**Your assignment:** Return only those lines of the listing in which "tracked" appears.

**Exercise data:**
Segment Open
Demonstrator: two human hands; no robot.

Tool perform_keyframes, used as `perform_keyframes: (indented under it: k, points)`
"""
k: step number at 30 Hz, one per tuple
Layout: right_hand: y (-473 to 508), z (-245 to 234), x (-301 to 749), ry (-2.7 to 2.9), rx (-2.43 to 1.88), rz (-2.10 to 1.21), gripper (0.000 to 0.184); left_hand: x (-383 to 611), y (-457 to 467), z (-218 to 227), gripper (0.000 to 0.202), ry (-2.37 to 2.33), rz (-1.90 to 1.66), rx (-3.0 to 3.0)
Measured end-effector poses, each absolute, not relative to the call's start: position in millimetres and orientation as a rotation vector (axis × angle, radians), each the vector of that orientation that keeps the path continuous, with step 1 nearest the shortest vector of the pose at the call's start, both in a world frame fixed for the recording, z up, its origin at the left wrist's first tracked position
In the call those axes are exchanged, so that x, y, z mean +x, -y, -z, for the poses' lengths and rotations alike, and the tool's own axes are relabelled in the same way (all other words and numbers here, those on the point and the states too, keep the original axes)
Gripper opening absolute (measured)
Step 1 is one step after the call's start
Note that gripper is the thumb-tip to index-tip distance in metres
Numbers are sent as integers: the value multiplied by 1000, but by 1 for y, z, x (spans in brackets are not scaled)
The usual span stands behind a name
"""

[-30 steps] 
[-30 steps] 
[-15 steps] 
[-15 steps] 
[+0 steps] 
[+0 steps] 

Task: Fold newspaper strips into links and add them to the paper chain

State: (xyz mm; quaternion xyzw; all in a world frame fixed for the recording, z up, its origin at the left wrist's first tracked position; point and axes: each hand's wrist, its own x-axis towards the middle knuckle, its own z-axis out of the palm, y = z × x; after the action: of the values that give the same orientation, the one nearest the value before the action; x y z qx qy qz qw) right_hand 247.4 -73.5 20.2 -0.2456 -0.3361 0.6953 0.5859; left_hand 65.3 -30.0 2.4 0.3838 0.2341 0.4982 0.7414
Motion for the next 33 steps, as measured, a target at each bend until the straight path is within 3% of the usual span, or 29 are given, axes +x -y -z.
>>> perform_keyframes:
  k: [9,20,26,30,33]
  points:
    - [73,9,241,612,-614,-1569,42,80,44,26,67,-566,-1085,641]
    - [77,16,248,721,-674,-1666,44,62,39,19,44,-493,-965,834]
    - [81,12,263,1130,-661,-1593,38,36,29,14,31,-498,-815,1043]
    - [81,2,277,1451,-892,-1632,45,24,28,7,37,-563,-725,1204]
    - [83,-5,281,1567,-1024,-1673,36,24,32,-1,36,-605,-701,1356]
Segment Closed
**Exercise output:**
Measured end-effector poses, each absolute, not relative to the call's start: position in millimetres and orientation as a rotation vector (axis × angle, radians), each the vector of that orientation that keeps the path continuous, with step 1 nearest the shortest vector of the pose at the call's start, both in a world frame fixed for the recording, z up, its origin at the left wrist's first tracked position
State: (xyz mm; quaternion xyzw; all in a world frame fixed for the recording, z up, its origin at the left wrist's first tracked position; point and axes: each hand's wrist, its own x-axis towards the middle knuckle, its own z-axis out of the palm, y = z × x; after the action: of the values that give the same orientation, the one nearest the value before the action; x y z qx qy qz qw) right_hand 247.4 -73.5 20.2 -0.2456 -0.3361 0.6953 0.5859; left_hand 65.3 -30.0 2.4 0.3838 0.2341 0.4982 0.7414

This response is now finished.